Provincial / State sides
- Years: Team / Apps / (Points)
- 2022: East Lothian / 1 / (5)

International career
- Years: Team / Apps / (Points)
- 2014: Czech Republic under-16 / - / (-)
- 2014-2016: Czech Republic under-18 / - / (-)
- 2017-2018: Czech Republic under-20 / 3 / (19)
- 2017-: Czech Republic / 24 / (171)
- 2019: Scottish Students / 1 / (0)
- Correct as of 21 January 2024

= Martin Cimprich =

Czech Republic international rugby union player

Martin Cimprich (born 5 March 1999) is a Czech rugby union player.
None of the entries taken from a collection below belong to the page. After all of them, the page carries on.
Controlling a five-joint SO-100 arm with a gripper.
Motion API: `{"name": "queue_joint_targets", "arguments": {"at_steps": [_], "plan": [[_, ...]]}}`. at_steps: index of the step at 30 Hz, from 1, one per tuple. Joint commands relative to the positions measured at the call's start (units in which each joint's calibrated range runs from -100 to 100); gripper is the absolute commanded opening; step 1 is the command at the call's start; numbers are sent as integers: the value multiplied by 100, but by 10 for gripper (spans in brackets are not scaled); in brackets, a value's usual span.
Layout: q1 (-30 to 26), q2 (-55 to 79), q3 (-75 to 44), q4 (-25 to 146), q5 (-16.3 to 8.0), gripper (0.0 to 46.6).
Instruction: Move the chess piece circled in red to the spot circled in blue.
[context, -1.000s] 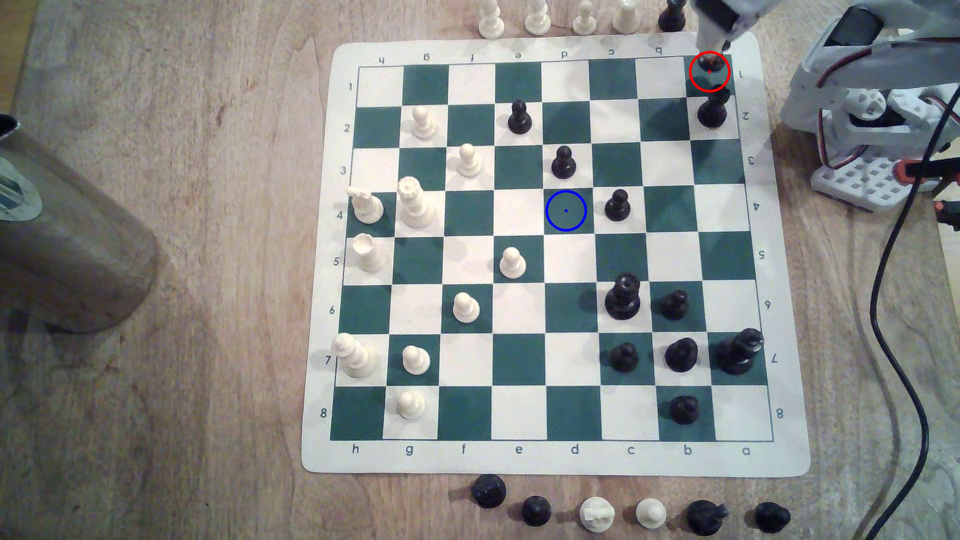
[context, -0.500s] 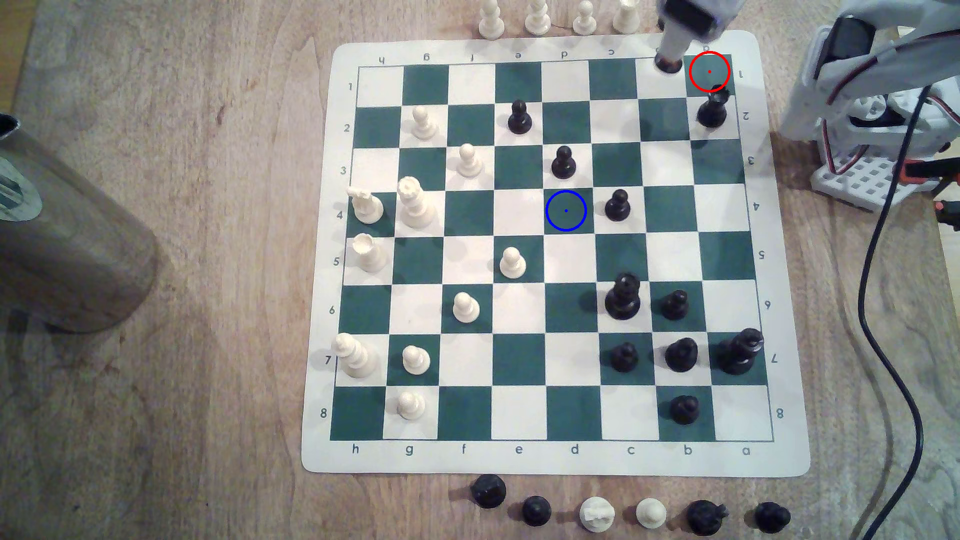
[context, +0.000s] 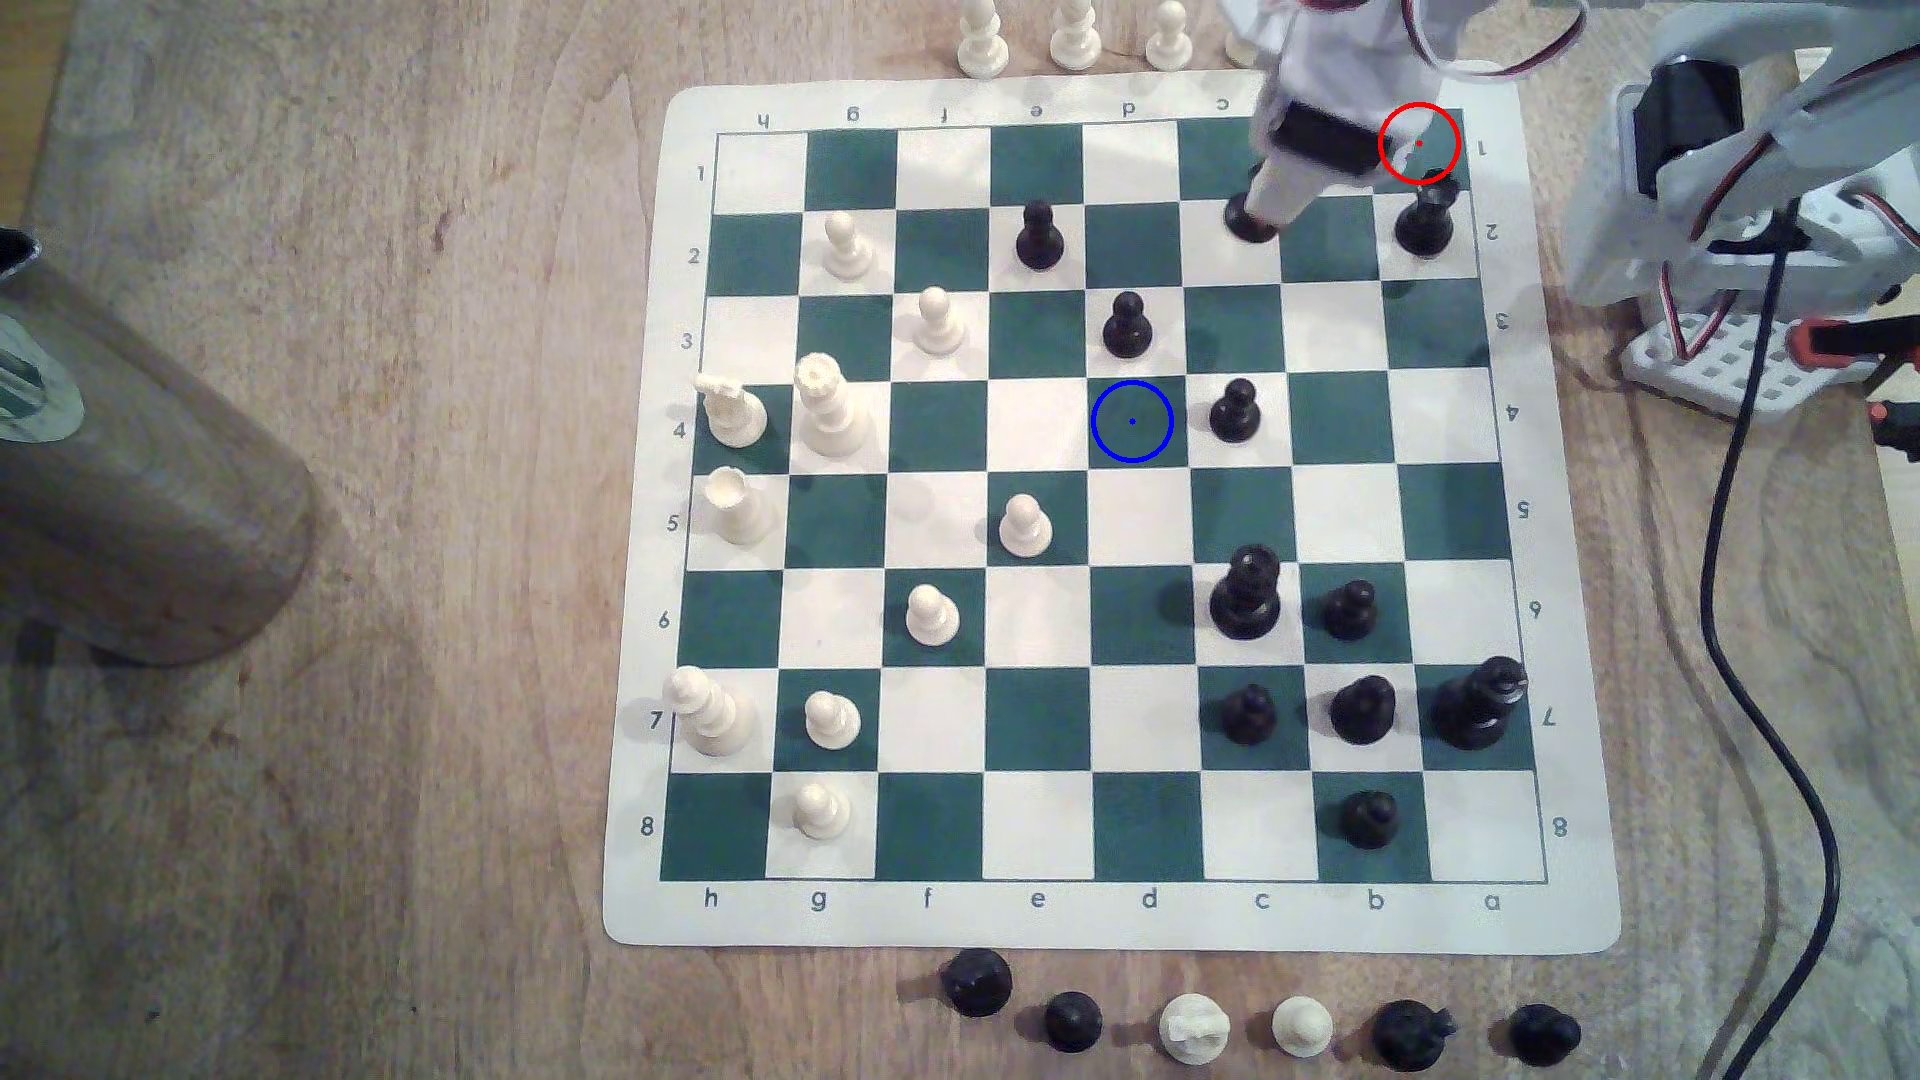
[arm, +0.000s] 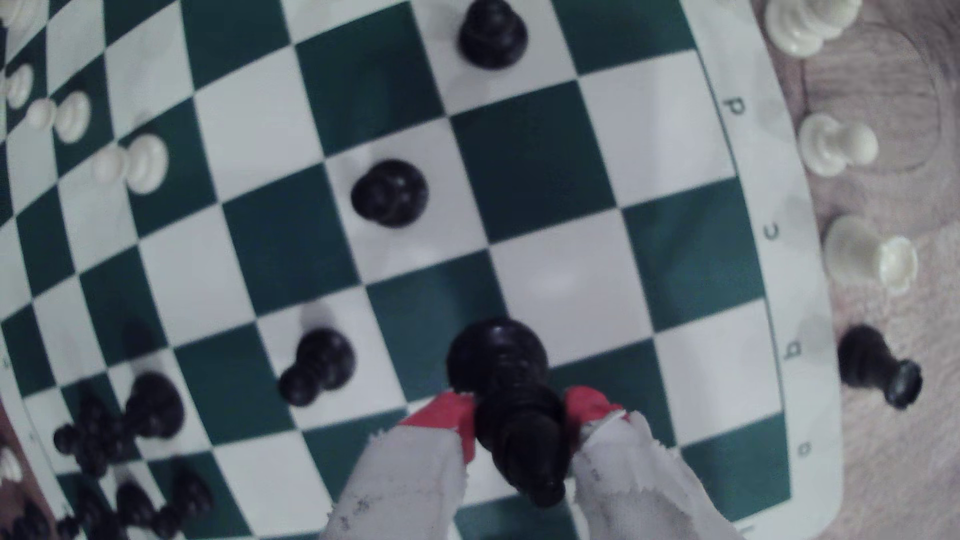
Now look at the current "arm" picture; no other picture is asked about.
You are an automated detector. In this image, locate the green and white chess mat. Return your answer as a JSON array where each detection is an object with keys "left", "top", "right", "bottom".
[{"left": 0, "top": 0, "right": 845, "bottom": 540}]

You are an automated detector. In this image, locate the black queen chess piece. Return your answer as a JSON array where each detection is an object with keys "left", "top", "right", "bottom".
[{"left": 67, "top": 371, "right": 186, "bottom": 477}]

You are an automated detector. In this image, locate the black rounded chess piece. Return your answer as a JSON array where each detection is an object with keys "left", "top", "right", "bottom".
[{"left": 105, "top": 480, "right": 162, "bottom": 540}]

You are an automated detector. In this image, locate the black rook chess piece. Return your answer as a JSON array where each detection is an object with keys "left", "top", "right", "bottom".
[{"left": 836, "top": 324, "right": 924, "bottom": 411}]

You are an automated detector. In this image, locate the black pawn chess piece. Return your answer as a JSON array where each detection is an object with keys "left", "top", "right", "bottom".
[
  {"left": 56, "top": 487, "right": 114, "bottom": 540},
  {"left": 457, "top": 0, "right": 528, "bottom": 71},
  {"left": 51, "top": 408, "right": 114, "bottom": 474},
  {"left": 277, "top": 327, "right": 357, "bottom": 408},
  {"left": 350, "top": 159, "right": 430, "bottom": 229},
  {"left": 153, "top": 465, "right": 216, "bottom": 540}
]

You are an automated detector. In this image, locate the white rook chess piece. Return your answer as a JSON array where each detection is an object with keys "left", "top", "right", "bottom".
[{"left": 822, "top": 215, "right": 920, "bottom": 297}]

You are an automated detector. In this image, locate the black pawn blue circled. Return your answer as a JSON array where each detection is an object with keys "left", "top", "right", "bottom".
[{"left": 446, "top": 316, "right": 573, "bottom": 510}]

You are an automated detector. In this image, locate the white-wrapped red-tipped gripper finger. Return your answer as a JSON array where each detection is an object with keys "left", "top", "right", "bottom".
[
  {"left": 563, "top": 385, "right": 740, "bottom": 540},
  {"left": 318, "top": 391, "right": 479, "bottom": 540}
]

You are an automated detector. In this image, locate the white pawn chess piece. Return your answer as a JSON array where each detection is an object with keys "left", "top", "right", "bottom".
[
  {"left": 797, "top": 112, "right": 880, "bottom": 179},
  {"left": 24, "top": 90, "right": 93, "bottom": 145},
  {"left": 0, "top": 63, "right": 36, "bottom": 111},
  {"left": 91, "top": 133, "right": 170, "bottom": 196},
  {"left": 763, "top": 0, "right": 864, "bottom": 60}
]
His usual positions are flyhalf or fullback, and he currently plays for HAC RUFC in Regional 2 Thames in England.

== Club career ==
Cimprich began his career at RC Mountfeild Říčany, joining the senior side in 2017 playing in the Czech Extraliga ragby XV. In 2018 he moved to Scotland for University, playing for Musselburgh RFC and for Queen Margaret University RFC.

In 2019 he was joined Super 6 side Boroughmuir Bears, where he stayed for two seasons. Being named in the team of the week, for Round 9 of the 2021–22 Super 6. He was named the 2019 Czech Player of the Year, he is the youngest ever to win the award at just 20 years old.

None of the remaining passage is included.